Asian Stocks Talking Points:
- Stocks were broadly higher on a Wall Street Journal report suggesting that the pace of US rate rises may slow
- The US Dollar slipped back a little on the same basis
- A key US labour report will dominate the rest of Friday
Find out what retail foreign exchange investors make of your favorite currency’s chances right now at the DailyFX Sentiment Page
Asian equity markets got some respite to end the week thanks to a report from the Wall Street Journal which suggested that US interest rates may not rise as fast as some had feared. The paper said that the central bank is mulling a ‘wait-and-see’ approach, and that officials are unsure as to what their next move will be after this month’s policy decision.

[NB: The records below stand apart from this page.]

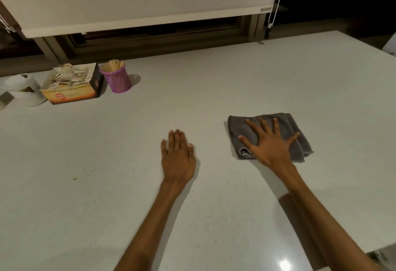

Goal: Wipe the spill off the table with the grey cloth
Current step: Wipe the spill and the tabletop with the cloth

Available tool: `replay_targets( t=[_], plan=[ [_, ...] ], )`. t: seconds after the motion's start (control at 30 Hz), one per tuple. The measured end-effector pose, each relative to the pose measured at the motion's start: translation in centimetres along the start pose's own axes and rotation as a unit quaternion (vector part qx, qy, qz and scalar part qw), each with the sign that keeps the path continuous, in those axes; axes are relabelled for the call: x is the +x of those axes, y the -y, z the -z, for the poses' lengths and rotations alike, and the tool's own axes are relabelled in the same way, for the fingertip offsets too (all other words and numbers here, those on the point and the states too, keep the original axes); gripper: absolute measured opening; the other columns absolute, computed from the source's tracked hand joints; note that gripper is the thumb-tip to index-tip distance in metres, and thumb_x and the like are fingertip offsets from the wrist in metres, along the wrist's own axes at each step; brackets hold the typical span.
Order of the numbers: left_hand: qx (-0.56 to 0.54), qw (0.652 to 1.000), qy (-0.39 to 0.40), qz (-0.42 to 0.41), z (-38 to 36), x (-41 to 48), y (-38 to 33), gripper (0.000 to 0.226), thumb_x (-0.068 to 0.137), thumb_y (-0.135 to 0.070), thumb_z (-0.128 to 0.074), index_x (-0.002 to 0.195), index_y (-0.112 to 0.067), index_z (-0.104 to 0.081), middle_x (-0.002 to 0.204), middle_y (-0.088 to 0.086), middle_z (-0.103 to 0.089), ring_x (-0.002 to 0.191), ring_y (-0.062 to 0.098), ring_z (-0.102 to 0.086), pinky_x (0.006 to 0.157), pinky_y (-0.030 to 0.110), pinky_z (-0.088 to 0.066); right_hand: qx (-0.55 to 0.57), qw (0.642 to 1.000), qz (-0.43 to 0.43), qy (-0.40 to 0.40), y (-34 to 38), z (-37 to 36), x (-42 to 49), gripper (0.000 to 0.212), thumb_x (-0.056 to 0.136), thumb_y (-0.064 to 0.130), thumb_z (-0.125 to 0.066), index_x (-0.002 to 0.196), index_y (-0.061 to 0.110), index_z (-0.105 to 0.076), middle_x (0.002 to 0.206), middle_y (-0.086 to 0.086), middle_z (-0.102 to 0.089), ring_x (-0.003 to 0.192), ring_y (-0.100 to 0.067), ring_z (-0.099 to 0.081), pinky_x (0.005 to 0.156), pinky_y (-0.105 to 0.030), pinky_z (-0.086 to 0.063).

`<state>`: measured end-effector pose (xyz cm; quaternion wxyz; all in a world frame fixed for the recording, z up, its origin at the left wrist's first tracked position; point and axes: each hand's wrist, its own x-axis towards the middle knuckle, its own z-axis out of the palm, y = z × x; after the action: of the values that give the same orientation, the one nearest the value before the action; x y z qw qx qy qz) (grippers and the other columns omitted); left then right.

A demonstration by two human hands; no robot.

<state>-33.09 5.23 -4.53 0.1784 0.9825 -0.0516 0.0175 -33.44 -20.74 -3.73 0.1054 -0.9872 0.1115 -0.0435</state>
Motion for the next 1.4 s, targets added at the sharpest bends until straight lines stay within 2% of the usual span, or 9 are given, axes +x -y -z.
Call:
replay_targets(
  t=[0.17,0.23,0.37,0.53,0.67,0.8,0.97,1.27,1.4],
  plan=[
    [0.024,1.0,-0.01,0.017,-0.5,1.4,-0.2,0.056,0.101,-0.031,-0.013,0.15,-0.007,-0.004,0.162,0.01,-0.003,0.15,0.022,0.003,0.122,0.044,0.004,-0.007,0.998,0.045,0.04,3.5,-0.1,4.3,0.08,0.076,0.089,-0.021,0.148,0.054,-0.016,0.164,0.006,-0.012,0.15,-0.034,0.002,0.096,-0.085,0.004],
    [0.014,1.0,-0.008,0.002,-1.8,3.7,-3.9,0.056,0.1,-0.031,-0.012,0.15,-0.007,-0.004,0.162,0.009,-0.003,0.15,0.022,0.002,0.122,0.044,0.004,-0.026,0.998,0.042,0.025,1.1,0.5,4.8,0.082,0.076,0.089,-0.019,0.149,0.054,-0.009,0.165,0.003,-0.009,0.15,-0.035,0.006,0.097,-0.084,0.006],
    [0.02,1.0,-0.004,-0.017,-1.2,3.5,-3.3,0.063,0.093,-0.035,-0.003,0.15,-0.009,-0.005,0.162,0.008,-0.005,0.15,0.021,0.0,0.122,0.041,0.002,-0.023,0.993,0.112,0.021,1.5,0.5,-1.4,0.079,0.079,0.087,-0.018,0.148,0.056,0.001,0.164,0.006,-0.01,0.151,-0.029,0.007,0.1,-0.081,0.009],
    [0.02,0.998,0.001,-0.055,-1.9,1.6,-2.3,0.069,0.089,-0.04,0.006,0.15,-0.009,-0.005,0.161,0.008,-0.007,0.15,0.019,-0.003,0.123,0.038,0.002,-0.007,0.999,0.042,0.022,-2.4,0.8,-2.8,0.077,0.077,0.088,-0.011,0.148,0.057,-0.003,0.163,0.009,-0.012,0.151,-0.022,0.008,0.102,-0.078,0.015],
    [0.028,0.998,-0.008,-0.048,-1.9,0.7,-1.9,0.065,0.092,-0.036,0.001,0.15,-0.008,-0.007,0.161,0.009,-0.009,0.15,0.019,-0.005,0.123,0.038,0.0,0.023,0.999,0.028,0.017,-3.6,1.2,2.7,0.075,0.079,0.086,-0.017,0.143,0.05,-0.027,0.161,0.004,-0.019,0.151,-0.027,0.0,0.102,-0.08,0.008],
    [0.026,0.999,-0.003,-0.042,-1.6,1.0,-2.1,0.063,0.092,-0.032,-0.005,0.15,-0.009,-0.005,0.161,0.009,-0.007,0.15,0.019,-0.004,0.122,0.037,0.002,-0.008,0.997,0.058,0.044,-0.2,0.3,5.1,0.076,0.081,0.085,-0.017,0.149,0.051,-0.017,0.165,0.002,-0.008,0.15,-0.037,0.004,0.102,-0.08,0.01],
    [0.001,0.999,0.02,-0.041,-1.1,2.3,-2.4,0.053,0.1,-0.019,-0.016,0.15,-0.008,-0.003,0.161,0.009,-0.003,0.15,0.02,0.001,0.121,0.033,0.005,-0.03,0.995,0.083,0.043,3.6,-0.7,3.8,0.076,0.082,0.084,-0.014,0.151,0.05,-0.01,0.165,0.0,-0.006,0.15,-0.037,0.006,0.102,-0.078,0.012],
    [0.02,1.0,0.021,-0.008,0.3,-1.6,1.2,0.059,0.096,-0.03,-0.007,0.15,-0.008,0.002,0.161,0.009,0.001,0.149,0.019,0.003,0.119,0.031,0.01,-0.028,0.972,0.23,0.05,3.4,-0.9,-7.1,0.065,0.088,0.077,-0.003,0.149,0.055,-0.007,0.164,0.012,-0.003,0.151,-0.021,0.012,0.107,-0.072,0.015],
    [0.041,0.999,0.005,0.003,0.9,-2.8,3.1,0.067,0.089,-0.037,0.004,0.15,-0.011,0.001,0.161,0.008,-0.001,0.149,0.018,0.003,0.119,0.036,0.011,-0.009,0.972,0.232,0.041,4.8,-1.0,-6.4,0.064,0.09,0.075,-0.005,0.149,0.052,-0.018,0.163,0.011,-0.014,0.152,-0.022,0.003,0.108,-0.072,0.014]
  ],
)
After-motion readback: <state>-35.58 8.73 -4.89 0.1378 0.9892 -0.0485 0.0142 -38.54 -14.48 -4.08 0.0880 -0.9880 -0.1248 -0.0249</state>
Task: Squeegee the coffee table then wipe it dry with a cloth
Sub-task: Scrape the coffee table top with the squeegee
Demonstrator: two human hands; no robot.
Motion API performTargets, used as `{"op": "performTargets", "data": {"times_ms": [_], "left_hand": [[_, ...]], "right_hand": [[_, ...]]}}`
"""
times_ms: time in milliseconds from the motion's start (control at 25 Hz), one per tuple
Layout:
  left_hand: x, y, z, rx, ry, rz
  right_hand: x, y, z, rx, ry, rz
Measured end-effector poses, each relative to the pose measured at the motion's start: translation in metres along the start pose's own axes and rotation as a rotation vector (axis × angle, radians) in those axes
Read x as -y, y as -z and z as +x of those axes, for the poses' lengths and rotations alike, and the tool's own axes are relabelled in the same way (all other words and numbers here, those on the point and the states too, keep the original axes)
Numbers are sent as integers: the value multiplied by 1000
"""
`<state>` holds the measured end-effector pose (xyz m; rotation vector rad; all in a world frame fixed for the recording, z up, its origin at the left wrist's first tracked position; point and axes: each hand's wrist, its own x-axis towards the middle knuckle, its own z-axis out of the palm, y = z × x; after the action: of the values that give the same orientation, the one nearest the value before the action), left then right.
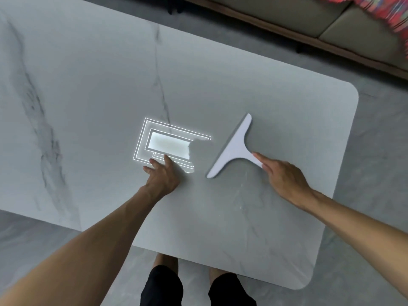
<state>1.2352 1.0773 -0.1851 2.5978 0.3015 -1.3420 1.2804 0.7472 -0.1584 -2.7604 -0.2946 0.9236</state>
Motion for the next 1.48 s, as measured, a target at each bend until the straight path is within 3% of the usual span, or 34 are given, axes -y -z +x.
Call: {"op": "performTargets", "data": {"times_ms": [120,240,360,560,640,800,1000,1120,1320,1480], "left_hand": [[-12,-5,0,-42,126,-99],[-20,-5,-15,-186,61,-243],[-41,-10,-17,-320,-82,-198],[-91,-23,-9,-154,-108,-148],[-97,-23,-4,-96,-89,-133],[-97,-18,2,-18,-73,-148],[-110,-11,8,11,-23,-160],[-117,-6,7,13,32,-168],[-121,-5,7,-10,70,-119],[-120,-8,14,-5,52,-76]], "right_hand": [[-33,16,-39,49,-102,-58],[-39,46,-41,31,-133,12],[-20,90,22,-138,-103,141],[24,120,135,-236,-307,500],[27,105,142,-196,-317,452],[-10,63,83,-158,-216,226],[-68,16,-40,-51,-223,208],[-83,25,-70,5,-262,199],[-97,98,25,-261,-229,219],[-97,138,111,-323,-429,521]]}}
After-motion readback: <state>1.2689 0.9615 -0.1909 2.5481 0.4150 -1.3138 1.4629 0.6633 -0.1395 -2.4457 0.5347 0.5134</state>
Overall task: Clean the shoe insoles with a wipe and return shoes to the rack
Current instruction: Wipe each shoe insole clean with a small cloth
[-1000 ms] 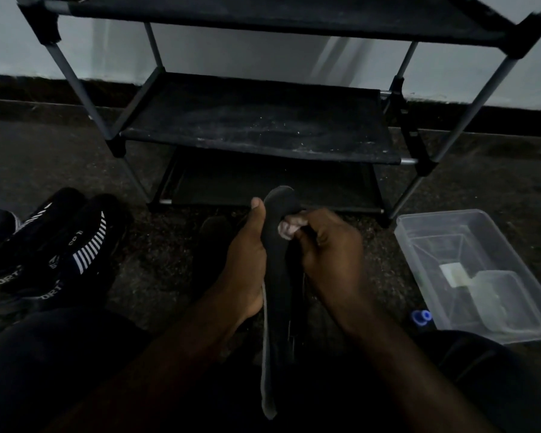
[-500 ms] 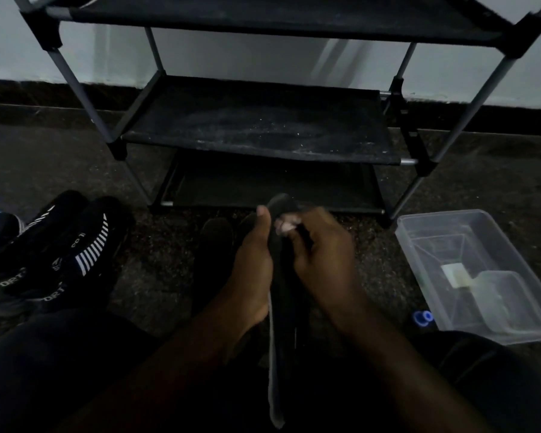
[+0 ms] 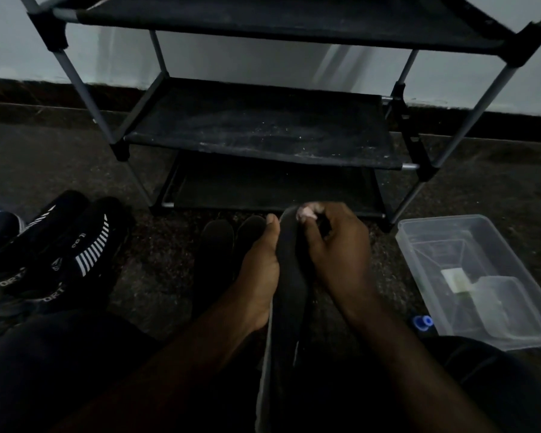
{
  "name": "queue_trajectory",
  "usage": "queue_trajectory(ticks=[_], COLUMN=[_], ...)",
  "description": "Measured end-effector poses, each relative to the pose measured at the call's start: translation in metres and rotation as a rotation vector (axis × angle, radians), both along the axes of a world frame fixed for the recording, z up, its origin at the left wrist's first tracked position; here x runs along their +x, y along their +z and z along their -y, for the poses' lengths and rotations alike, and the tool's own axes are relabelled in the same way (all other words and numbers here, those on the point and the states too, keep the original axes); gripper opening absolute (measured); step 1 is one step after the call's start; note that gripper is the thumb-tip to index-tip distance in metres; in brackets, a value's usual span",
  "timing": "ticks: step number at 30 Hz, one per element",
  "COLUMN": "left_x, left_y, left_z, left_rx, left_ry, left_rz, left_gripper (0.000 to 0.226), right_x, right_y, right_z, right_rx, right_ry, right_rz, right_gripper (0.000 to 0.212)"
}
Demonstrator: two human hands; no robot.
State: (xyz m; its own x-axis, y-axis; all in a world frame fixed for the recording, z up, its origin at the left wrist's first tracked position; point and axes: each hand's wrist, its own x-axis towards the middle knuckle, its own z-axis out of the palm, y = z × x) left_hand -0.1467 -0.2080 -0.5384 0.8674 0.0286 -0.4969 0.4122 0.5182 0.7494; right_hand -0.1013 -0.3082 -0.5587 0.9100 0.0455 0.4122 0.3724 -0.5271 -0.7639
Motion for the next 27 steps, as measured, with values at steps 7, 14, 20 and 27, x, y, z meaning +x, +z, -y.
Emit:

This story had brought Wall Street stocks off their lows in the previous session, and it seems to have supported local bourses too. The Nikkei rose 0.8%, with the Hang Seng up 0.2% in the middle of the Hong Kong afternoon. Shanghai stocks were up by a whisker with Sydney’s ASX 200 in the green by 0.4%.
The US Dollar was broadly weaker thanks to the same market Federal Reserve prognosis that lifted stocks. Focus now will be on Friday’s official labor market report. Nonfarm payrolls are expected to have expanded by 198,00 in November, with the unemployment rate seen steady at 3.7%. The Australian Dollar remains pressured by a variety of foreign and domestic factors, not least this week’s disappointing growth report from its home country. AUD/USD has been wilting all week and now looks at risk of a return to the daily-chart downtrend which characterized much of this year’s trade. It is highlighted in blue on the chart below.
Gold prices look set for their strongest week since August, thanks to a broad fall in risk appetite even if that was no so evident Friday. Crude oil prices slipped on news that OPEC will make production cuts dependent on participation from non-member Russia.
Still to come on the day's economic data slate are German industrial production numbers, the Bank of England’s inflation look-ahead and news of Eurozone government spending. Canadian unemployment figures are also coming up, as is the Mexican Consumer Price Index and the University of Michigan’s consumer sentiment snapshot.
However all of those are likely to be mere warm-up acts for those US employment numbers.